While the government announced Sunday that most hostages had been released, a security expert with contacts inside the mall said at least 10 were still being held by a band of attackers described as “a multinational collection from all over the world.”
The expert said many hostages had been freed or escaped in the previous 24 to 36 hours, including some who were in hiding.
But there were at least 30 hostages when the assault by al-Shabab militants began Saturday, he said, and “it’s clear” that Kenyan security officials “haven’t cleared the building fully.”
Flames and dark plumes of smoke rose Monday above the Westgate shopping complex for more than an hour after four large explosions rocked the surrounding neighborhood. The smoke was pouring through a large skylight inside the mall’s main department and grocery store, where mattresses and other flammable goods appeared to have been set on fire, a person with knowledge of the rescue operation told The Associated Press.
The explosions were followed by volleys of gunfire as police helicopters and a military jet circled overhead, giving the neighborhood the feel of a war zone.
By evening, Kenyan security officials claimed the upper hand. “Taken control of all the floors. We’re not here to feed the attackers with pastries but to finish and punish them,” Police Inspector General David Kimaiyo said on Twitter.
Kenya’s Interior Minister Joseph Ole Lenku said the evacuation of hostages had gone “very, very well” and that Kenyan officials were “very certain” that few, if any, hostages were left in the building.

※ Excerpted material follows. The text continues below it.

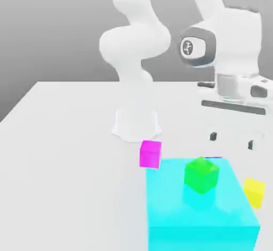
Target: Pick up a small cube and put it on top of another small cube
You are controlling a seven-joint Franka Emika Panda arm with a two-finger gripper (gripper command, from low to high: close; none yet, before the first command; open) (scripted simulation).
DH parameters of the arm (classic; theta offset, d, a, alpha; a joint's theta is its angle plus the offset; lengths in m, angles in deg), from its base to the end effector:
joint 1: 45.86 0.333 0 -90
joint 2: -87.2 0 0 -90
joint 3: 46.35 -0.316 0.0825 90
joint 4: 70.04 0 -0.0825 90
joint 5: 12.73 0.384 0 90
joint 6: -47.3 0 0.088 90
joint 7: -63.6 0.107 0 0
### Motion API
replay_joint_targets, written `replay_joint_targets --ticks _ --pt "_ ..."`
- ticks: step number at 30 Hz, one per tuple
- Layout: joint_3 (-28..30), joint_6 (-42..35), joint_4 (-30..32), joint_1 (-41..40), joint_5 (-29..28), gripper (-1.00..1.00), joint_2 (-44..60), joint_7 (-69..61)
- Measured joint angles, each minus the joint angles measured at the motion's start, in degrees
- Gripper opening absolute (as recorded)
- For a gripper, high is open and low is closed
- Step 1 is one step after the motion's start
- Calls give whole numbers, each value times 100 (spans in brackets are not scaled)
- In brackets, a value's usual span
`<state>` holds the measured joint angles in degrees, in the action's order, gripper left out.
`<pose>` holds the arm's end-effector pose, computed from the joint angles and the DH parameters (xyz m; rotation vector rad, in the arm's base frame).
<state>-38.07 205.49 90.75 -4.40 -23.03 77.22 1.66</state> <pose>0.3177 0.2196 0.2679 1.8705 2.4146 0.1707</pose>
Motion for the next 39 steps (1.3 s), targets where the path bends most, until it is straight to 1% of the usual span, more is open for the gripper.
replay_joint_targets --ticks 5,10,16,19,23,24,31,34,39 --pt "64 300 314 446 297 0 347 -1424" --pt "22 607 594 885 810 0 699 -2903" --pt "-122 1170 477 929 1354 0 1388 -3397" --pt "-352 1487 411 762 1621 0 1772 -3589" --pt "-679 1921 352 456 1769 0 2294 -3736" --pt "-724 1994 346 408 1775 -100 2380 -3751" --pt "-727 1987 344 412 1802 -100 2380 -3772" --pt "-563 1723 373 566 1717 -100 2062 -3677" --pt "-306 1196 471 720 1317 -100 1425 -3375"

But with the mall cordoned off and under heavy security, it was not possible to independently verify the assertions. Similar claims of a quick resolution were made by Kenyan officials on Sunday, but the siege continued. Authorities have also not provided any details on how many hostages were freed or how many still remain captive.
Three attackers were killed in the fighting Monday, Kenyan authorities said, and more than 10 suspects arrested. Eleven Kenyan soldiers were wounded in the running gun battles.